Ithaca College and Tompkins Cortland Community College announced a new dual admission agreement April 10. The agreement establishes a clear pathway for students to enroll at TC3 for an associate’s degree, and then transfer to IC for two years to complete a bachelor’s degree.
The program will include pathways for students to obtain a bachelor’s degree in health sciences, psychology or biological sciences.
Melanie Stein, provost and executive vice president for academic affairs, said the college already had articulation agreements — which outline a path for students to transfer credits earned at other institutions to a degree at IC — with nine other colleges or schools.
Stein said the college and TC3 had been discussing how to remove some of the barriers for students to transition from TC3 to IC for several years.
“We kept on asking ourselves, ‘How can we make it more seamless?’” Stein said. “At some point we got this idea, ‘Well, what if we actually did it at the very beginning … [so] they’re applying into a pathway where everything has been defined.’”
The dual admission agreement means that students can continue directly to IC after completing their associate’s degree at TC3, without having to submit a separate application or put down a deposit. Before they start at TC3, students will receive a four-year plan with the courses they need to take to make progress toward a bachelor’s degree at IC.
Stein said the program will allow students to complete most of their Integrative Core Curriculum requirements — including the perspectives and writing courses — at TC3.
Judith Pena-Shaff, professor and chair in the IC Department of Psychology, said she and Mary DePalma, professor in the IC Department of Psychology, have been working with psychology professors from TC3 to coordinate the pathway’s required courses.

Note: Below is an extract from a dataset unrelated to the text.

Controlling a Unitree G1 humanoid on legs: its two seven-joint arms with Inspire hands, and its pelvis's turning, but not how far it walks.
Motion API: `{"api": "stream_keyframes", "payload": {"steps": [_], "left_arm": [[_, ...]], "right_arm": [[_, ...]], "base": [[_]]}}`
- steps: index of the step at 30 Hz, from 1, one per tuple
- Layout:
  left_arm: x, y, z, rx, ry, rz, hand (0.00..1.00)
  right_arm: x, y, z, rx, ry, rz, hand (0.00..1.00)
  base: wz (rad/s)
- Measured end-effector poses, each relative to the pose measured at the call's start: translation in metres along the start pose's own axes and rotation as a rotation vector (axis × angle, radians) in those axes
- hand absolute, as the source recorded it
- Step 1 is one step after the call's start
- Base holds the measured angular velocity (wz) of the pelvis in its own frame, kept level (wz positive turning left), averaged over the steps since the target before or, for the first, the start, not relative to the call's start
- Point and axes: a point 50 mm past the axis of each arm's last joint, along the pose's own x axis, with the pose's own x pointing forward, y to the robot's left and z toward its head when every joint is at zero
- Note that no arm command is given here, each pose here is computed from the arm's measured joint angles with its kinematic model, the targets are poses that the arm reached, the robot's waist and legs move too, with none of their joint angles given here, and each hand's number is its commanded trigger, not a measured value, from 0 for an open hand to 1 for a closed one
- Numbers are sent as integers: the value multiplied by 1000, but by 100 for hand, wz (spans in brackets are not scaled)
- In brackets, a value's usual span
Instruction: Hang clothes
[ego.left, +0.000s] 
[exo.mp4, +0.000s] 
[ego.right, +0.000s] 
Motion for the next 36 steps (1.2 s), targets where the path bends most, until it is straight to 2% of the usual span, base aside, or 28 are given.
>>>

Pena-Shaff said that without an articulation agreement, students often have to repeat courses that they took at other institutions because the course content or course level does not align.
“In the past, if you don’t have the right advising, you really cannot finish a program in four years, two years in a community college and two years here,” Pena-Shaff said. “So I think in the past, it was not cost-effective always to go first to a community college and then transfer to a four-year institution. I think this way might make it more affordable.”
All students enrolled in the program will receive an IC scholarship ranging from $15,000 to $36,000 per year. Students will also be paired with an adviser from IC and from TC3 to help plan their courses.
Jean Hardwick, professor and chair of the IC Department of Biology, said IC and TC3 faculty are still finalizing the advising details, but they all agree that it is essential for IC faculty to get to know students before they arrive on campus.
“We want to talk to them, just have a meeting and try and ease that integration, have them come to campus a couple times, maybe, come to participate and see what’s happening,” Hardwick said. “The more we communicate with them, the easier their transition will be, because there won’t be any surprises waiting for them, like, ‘oh, I should have taken that. I didn’t even think about that.’”
Pena-Shaff said she hopes the program will expand the diversity of learners on campus by encouraging nontraditional college students — like those raising families or working while taking classes — to pursue a four-year degree. Pena-Shaff said she enjoys it when age-diverse students, like Longview residents, take her courses because they add rich perspectives and experiences different from what typical 18-22-year-old undergraduate students have encountered.
In addition to increasing campus diversity, Stein said administrators recognize that enrolling mixed-age populations could provide another revenue source for the college.
“It’s a population that IC otherwise might not see, because if these are students who, for one reason or another, are not ready to start off in a four-year school, we wouldn’t see them unless we were able to get them transferring in,” Stein said. “This is a way of making that transfer process much more targeted, seamless for the student … rather than sort of passively waiting for transfer students to come to us.”